> Problem details
In the records below, find the line with "Annotation job — place keypoint(s) on the teal wet" and the line with "black usb charging"; return exactly those lines and every line between them.

> Records for the task
= = = = = = =
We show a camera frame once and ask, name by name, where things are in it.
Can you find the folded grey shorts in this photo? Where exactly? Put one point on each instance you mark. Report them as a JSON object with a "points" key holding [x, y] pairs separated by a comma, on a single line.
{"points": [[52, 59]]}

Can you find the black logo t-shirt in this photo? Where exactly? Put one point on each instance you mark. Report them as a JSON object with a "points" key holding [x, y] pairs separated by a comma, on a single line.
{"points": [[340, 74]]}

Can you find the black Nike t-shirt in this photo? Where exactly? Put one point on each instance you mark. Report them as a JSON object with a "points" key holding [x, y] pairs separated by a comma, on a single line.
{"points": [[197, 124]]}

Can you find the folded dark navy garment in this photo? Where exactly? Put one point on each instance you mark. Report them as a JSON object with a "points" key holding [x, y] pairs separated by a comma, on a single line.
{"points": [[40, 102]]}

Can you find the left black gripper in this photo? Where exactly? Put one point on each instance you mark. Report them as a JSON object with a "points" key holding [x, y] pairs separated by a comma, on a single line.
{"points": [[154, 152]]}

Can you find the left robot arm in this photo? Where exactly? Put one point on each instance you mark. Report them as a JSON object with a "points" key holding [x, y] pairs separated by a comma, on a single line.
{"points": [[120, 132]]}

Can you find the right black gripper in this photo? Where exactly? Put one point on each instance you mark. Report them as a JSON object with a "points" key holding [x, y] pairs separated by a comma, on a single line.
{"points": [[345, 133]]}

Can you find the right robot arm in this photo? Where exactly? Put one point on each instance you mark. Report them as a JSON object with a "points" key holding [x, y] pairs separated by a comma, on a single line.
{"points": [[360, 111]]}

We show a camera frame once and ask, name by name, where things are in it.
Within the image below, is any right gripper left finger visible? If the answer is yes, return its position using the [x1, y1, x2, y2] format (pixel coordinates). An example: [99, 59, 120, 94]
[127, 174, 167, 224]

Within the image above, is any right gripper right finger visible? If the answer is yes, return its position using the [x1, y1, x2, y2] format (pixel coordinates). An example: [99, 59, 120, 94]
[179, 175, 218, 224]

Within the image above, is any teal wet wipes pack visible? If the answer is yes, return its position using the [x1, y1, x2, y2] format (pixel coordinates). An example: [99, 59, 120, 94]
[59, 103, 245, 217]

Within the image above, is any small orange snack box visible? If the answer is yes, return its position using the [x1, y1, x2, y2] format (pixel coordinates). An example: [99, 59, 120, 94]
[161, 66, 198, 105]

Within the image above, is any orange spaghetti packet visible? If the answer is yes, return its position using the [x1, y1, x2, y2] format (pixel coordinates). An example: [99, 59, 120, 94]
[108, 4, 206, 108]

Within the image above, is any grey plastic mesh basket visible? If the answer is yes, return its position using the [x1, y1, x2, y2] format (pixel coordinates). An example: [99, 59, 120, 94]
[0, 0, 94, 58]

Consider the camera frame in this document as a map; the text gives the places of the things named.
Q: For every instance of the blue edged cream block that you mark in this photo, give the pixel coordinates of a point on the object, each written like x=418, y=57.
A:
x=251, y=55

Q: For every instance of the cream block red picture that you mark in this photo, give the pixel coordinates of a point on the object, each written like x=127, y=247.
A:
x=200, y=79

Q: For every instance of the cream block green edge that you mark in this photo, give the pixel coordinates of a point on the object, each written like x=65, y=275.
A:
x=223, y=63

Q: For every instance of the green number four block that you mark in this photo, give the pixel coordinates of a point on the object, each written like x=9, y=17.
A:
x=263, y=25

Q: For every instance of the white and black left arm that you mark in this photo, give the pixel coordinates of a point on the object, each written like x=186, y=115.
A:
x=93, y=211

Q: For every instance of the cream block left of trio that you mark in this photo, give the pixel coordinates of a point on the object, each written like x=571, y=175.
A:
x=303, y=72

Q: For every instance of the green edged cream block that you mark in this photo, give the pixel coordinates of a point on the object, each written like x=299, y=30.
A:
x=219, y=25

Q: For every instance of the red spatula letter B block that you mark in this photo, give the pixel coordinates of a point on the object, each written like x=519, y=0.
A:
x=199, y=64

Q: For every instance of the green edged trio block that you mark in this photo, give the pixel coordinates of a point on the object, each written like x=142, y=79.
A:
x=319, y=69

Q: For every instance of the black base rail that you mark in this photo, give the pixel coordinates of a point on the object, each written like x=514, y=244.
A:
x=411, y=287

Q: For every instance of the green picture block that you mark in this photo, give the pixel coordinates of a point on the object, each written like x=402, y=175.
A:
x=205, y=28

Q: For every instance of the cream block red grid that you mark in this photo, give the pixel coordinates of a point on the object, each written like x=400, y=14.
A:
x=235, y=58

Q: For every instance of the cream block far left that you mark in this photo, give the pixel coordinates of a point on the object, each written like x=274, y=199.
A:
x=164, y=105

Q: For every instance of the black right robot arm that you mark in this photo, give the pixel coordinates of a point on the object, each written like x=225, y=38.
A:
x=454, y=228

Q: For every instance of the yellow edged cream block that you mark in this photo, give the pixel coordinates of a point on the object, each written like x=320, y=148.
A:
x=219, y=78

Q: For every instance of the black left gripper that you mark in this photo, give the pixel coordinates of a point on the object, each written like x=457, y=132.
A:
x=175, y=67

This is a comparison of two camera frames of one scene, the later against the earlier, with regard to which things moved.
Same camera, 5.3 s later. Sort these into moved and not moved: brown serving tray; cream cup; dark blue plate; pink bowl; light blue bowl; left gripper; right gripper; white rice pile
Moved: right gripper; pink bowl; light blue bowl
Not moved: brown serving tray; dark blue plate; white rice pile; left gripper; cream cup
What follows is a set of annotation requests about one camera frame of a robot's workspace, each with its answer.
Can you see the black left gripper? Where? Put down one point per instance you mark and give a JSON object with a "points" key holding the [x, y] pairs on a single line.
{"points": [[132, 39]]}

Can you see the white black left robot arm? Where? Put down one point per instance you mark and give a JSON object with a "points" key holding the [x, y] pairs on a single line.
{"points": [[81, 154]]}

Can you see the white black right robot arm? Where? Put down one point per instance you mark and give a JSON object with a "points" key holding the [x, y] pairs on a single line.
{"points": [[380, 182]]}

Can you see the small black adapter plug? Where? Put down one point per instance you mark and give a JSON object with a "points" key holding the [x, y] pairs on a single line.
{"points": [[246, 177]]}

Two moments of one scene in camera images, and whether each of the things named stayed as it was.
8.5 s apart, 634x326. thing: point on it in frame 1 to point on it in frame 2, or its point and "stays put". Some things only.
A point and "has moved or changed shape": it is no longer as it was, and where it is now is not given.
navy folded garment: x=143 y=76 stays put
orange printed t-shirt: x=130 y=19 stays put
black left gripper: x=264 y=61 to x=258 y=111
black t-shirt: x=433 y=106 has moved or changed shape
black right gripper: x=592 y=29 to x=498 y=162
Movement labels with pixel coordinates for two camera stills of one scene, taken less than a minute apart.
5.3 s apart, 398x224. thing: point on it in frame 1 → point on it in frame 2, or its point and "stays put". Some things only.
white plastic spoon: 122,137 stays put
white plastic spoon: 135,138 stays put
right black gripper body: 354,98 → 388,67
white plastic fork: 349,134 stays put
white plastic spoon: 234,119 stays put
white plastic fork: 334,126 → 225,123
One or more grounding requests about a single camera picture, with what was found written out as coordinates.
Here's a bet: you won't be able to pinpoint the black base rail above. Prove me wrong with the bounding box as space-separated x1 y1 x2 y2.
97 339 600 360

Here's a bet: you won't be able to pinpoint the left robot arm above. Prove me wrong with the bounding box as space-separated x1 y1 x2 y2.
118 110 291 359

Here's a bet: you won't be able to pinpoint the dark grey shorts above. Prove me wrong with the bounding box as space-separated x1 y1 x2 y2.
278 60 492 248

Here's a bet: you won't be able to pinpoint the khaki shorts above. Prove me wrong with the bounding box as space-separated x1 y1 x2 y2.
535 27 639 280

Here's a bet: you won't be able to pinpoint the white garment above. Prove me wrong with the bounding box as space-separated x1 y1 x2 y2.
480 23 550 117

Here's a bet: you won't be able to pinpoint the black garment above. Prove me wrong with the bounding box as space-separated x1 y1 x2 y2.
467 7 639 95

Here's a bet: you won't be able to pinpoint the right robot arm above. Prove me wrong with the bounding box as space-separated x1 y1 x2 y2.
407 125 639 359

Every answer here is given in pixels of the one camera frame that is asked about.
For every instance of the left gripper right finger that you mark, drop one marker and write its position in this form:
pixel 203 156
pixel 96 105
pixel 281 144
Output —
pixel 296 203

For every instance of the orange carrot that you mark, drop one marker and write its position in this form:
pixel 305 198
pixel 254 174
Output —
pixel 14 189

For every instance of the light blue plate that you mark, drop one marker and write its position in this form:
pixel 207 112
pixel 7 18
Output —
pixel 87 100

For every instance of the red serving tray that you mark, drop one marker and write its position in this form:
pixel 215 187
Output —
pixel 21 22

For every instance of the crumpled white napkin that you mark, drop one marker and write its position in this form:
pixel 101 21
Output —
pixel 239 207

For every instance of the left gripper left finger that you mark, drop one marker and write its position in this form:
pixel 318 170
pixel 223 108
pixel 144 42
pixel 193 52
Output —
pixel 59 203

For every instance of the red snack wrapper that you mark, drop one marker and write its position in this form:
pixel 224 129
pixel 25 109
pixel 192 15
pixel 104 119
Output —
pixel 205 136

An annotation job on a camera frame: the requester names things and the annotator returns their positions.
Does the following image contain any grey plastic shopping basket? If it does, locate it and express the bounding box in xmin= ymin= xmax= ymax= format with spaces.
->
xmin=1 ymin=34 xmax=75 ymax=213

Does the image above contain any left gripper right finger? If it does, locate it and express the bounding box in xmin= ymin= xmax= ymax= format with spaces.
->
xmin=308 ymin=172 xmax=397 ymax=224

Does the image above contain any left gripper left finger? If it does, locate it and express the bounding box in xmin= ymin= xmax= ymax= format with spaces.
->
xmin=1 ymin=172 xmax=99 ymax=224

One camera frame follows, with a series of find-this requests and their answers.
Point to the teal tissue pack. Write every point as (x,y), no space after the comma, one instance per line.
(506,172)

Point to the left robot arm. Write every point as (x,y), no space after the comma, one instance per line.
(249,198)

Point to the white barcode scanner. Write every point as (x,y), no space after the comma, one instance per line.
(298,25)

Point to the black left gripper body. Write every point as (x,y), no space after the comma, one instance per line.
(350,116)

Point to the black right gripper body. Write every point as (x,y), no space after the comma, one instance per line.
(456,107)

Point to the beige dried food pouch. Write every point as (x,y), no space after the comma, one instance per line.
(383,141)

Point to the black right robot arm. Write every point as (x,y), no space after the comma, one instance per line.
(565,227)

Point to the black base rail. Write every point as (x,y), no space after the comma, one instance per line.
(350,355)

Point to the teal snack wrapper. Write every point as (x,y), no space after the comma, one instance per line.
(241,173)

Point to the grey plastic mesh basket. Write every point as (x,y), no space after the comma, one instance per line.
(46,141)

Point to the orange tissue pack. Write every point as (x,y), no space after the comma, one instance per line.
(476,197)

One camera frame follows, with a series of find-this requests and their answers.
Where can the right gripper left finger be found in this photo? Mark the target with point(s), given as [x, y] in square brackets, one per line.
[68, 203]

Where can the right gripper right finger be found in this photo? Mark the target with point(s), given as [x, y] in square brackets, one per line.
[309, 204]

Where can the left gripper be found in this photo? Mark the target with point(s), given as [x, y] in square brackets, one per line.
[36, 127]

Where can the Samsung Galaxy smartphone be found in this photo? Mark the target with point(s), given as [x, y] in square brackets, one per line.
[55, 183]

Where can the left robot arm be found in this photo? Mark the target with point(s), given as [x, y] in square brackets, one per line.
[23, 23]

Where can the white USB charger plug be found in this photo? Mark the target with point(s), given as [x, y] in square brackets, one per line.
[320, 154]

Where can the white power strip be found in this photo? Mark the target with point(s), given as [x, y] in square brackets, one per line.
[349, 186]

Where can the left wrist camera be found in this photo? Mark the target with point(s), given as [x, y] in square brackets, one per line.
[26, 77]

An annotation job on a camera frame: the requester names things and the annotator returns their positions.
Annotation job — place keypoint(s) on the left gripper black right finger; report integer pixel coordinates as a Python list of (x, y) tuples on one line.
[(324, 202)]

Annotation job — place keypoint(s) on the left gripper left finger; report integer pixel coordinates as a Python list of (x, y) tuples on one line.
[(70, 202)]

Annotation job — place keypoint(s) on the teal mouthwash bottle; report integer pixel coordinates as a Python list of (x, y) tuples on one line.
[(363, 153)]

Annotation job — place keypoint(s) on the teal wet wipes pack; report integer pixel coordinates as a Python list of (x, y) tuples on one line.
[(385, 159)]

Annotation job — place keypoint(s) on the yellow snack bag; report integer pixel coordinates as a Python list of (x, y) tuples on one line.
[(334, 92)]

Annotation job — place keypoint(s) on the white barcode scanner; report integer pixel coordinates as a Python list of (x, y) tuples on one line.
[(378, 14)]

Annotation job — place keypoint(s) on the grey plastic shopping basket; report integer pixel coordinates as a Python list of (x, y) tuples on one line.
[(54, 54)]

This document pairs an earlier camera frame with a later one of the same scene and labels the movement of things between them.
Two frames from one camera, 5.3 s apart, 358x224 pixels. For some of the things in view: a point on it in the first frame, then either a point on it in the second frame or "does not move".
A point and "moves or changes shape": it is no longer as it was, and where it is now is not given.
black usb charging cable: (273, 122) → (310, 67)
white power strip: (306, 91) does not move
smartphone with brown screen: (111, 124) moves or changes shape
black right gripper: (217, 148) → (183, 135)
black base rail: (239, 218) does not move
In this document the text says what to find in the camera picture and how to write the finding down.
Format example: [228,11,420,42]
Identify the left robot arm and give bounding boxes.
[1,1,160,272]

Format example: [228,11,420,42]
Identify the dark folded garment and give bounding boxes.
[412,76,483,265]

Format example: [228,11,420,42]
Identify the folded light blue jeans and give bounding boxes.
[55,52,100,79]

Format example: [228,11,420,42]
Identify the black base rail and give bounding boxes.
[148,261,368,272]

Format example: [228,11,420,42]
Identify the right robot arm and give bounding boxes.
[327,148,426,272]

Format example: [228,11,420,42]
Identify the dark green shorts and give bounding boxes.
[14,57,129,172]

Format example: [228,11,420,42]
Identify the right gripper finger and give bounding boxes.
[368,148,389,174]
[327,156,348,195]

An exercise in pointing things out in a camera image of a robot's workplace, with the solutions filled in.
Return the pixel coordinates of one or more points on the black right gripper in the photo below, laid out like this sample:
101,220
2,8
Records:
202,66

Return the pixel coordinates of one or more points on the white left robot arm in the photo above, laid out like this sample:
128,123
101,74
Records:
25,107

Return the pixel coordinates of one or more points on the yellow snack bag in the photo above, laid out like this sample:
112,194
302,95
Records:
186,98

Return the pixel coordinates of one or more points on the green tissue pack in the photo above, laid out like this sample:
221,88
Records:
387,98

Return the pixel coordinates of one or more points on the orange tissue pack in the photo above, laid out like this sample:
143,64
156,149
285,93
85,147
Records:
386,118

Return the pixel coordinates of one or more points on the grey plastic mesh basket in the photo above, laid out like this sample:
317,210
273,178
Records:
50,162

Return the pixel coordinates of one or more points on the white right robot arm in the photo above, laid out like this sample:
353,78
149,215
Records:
= = = = = = =
> Output of the task
Annotation job — place keypoint(s) on the teal wet wipes pack; report integer pixel coordinates as a Python list of (x, y) tuples on one line.
[(385, 159)]

Annotation job — place keypoint(s) on the yellow snack bag; report integer pixel coordinates as a Python list of (x, y) tuples on one line.
[(334, 92)]

Annotation job — place keypoint(s) on the white barcode scanner; report integer pixel coordinates as a Python list of (x, y) tuples on one line.
[(378, 14)]

Annotation job — place keypoint(s) on the grey plastic shopping basket; report integer pixel coordinates as a Python list of (x, y) tuples on one line.
[(54, 54)]

This document pairs an earlier camera frame with a later one of the same scene and labels the movement of things between them.
Two frames from one camera, 5.3 s apart, 358x224 pixels. For some of the things in view: a point on it in the first frame, then either a point on it in the second frame or "does not move".
A point and "moves or changes shape": it is no longer as it was, and where it is now is not given.
black usb charging cable: (273, 122) → (310, 67)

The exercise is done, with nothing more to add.